- [Exercise]: Go over the material below and report every line that contains the word "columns".

- [Given material]:
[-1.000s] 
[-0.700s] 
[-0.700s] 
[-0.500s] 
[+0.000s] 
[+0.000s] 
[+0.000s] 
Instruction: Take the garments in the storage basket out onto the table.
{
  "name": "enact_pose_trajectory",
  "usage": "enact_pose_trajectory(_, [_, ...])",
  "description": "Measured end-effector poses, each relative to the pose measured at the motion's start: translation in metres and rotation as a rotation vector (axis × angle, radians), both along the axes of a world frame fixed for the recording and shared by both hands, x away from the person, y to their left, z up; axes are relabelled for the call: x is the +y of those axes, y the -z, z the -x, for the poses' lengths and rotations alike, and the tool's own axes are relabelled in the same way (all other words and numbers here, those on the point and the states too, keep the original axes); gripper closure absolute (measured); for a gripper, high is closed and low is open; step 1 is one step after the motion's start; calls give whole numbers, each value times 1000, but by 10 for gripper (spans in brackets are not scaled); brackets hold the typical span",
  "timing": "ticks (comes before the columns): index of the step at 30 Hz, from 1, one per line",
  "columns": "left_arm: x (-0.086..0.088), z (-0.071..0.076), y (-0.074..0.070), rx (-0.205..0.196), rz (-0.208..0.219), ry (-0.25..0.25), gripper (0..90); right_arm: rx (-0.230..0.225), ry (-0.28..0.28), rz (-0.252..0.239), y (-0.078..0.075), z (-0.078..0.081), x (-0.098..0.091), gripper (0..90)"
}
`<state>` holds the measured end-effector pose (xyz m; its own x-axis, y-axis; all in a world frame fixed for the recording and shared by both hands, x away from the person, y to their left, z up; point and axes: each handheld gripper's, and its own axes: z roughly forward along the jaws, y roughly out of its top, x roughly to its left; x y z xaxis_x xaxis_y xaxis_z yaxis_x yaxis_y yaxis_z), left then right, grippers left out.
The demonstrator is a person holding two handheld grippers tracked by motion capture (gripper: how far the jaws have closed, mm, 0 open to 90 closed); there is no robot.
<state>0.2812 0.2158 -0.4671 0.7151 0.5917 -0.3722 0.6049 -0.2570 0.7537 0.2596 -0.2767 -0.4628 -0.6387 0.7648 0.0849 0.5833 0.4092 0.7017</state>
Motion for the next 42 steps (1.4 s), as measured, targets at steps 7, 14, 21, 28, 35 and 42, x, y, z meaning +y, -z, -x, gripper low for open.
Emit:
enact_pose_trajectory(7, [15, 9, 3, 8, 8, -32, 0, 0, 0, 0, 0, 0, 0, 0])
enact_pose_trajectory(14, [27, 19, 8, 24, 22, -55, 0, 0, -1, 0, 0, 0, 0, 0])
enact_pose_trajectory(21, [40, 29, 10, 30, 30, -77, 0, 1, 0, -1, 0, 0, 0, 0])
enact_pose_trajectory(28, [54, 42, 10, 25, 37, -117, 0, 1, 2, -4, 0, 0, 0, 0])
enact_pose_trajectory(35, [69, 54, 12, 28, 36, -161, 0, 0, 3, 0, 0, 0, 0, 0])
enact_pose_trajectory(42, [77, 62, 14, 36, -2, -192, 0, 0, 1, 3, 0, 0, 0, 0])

- [Answer box]:
  "timing": "ticks (comes before the columns): index of the step at 30 Hz, from 1, one per line",
  "columns": "left_arm: x (-0.086..0.088), z (-0.071..0.076), y (-0.074..0.070), rx (-0.205..0.196), rz (-0.208..0.219), ry (-0.25..0.25), gripper (0..90); right_arm: rx (-0.230..0.225), ry (-0.28..0.28), rz (-0.252..0.239), y (-0.078..0.075), z (-0.078..0.081), x (-0.098..0.091), gripper (0..90)"

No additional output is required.